Setiap buku yang diterima nantinya akan melalui proses seleksi dan penilaian yang ketat sebelum dimasukkan ke dalam koleksi perpustakaan. Proses ini bertujuan untuk memastikan bahwa buku-buku yang menjadi bagian dari koleksi memenuhi standar kualitas dan relevansi yang dibutuhkan. Hal ini penting untuk menjaga mutu koleksi perpustakaan.

Selain untuk menambah koleksi perpustakaan daerah, buku-buku yang terkumpul juga akan disalurkan melalui berbagai program literasi yang dijalankan DPK Kepri. Program-program ini mencakup penyaluran buku ke taman baca, perpustakaan sekolah, hingga lembaga pemasyarakatan (lapas). Inisiatif ini memperluas jangkauan manfaat buku bagi masyarakat luas.

Bisri mencontohkan, beberapa waktu lalu seorang pelajar SMA yang melanjutkan pendidikan di luar negeri menyumbangkan seluruh koleksi novel miliknya kepada perpustakaan daerah. Kisah ini menjadi inspirasi bagi masyarakat lain untuk berbagi koleksi buku mereka yang masih layak. Sumbangan sekecil apapun akan sangat berarti dalam upaya peningkatan literasi.

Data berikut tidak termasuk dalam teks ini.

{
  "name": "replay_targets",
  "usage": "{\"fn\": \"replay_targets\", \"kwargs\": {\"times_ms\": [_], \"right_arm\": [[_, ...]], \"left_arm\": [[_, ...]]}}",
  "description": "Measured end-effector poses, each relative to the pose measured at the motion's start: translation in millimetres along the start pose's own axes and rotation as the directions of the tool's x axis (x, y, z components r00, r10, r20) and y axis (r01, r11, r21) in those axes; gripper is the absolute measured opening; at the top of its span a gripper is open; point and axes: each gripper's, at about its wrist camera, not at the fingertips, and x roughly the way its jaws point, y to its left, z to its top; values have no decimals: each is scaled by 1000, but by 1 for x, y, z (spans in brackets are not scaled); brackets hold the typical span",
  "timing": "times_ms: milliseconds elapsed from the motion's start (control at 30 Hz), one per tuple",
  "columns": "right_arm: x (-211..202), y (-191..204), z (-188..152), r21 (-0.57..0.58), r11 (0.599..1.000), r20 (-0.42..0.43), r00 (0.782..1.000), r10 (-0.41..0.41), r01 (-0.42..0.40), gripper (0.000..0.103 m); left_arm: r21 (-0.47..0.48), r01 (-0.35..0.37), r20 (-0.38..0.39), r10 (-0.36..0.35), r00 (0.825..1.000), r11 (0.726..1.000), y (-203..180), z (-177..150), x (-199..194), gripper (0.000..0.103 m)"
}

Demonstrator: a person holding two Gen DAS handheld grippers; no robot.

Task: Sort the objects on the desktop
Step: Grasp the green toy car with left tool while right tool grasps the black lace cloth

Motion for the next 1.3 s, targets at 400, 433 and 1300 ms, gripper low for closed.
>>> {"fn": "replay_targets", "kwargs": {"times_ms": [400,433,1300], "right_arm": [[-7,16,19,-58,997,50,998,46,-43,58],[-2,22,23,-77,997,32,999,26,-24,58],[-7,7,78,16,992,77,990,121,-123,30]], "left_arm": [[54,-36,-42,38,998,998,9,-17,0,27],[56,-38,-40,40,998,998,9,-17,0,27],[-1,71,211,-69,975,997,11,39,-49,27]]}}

Peningkatan Indeks Pembangunan Literasi dan Gerakan Membaca

DPK Kepri, bersama dengan dinas perpustakaan kabupaten/kota di Kepri, berkomitmen penuh untuk memperkuat Indeks Pembangunan Literasi Masyarakat (IPLM). Upaya ini diwujudkan melalui penambahan koleksi buku secara berkelanjutan dan penguatan perpustakaan desa. Inisiatif ini juga mencakup pengembangan taman bacaan masyarakat di berbagai wilayah.

Peningkatan layanan digital melalui e-Library juga menjadi fokus utama dalam strategi DPK Kepri untuk meningkatkan literasi. Modernisasi layanan perpustakaan diharapkan dapat menarik minat baca generasi muda dan memfasilitasi akses informasi yang lebih luas. Langkah ini sejalan dengan perkembangan teknologi informasi saat ini.

Pihaknya juga terus mendorong Tingkat Kegemaran Membaca (TKGM) melalui Gerakan Keluarga Gemar Membaca. Inisiatif ini mencakup penyediaan ruang baca keluarga di berbagai tempat, termasuk mendorong kehadiran pojok baca di rumah, kantor pemerintahan, tempat ibadah, hingga kafe. Tujuan akhirnya adalah meningkatkan pemanfaatan fasilitas perpustakaan oleh masyarakat.

Bisri menekankan bahwa perhatian tidak hanya pada jumlah buku yang ditambah, tetapi juga bagaimana masyarakat semakin gemar membaca dan memanfaatkan fasilitas perpustakaan yang ada. Ini adalah upaya kolektif untuk menjadikan membaca sebagai bagian tak terpisahkan dari kehidupan sehari-hari masyarakat Kepulauan Riau.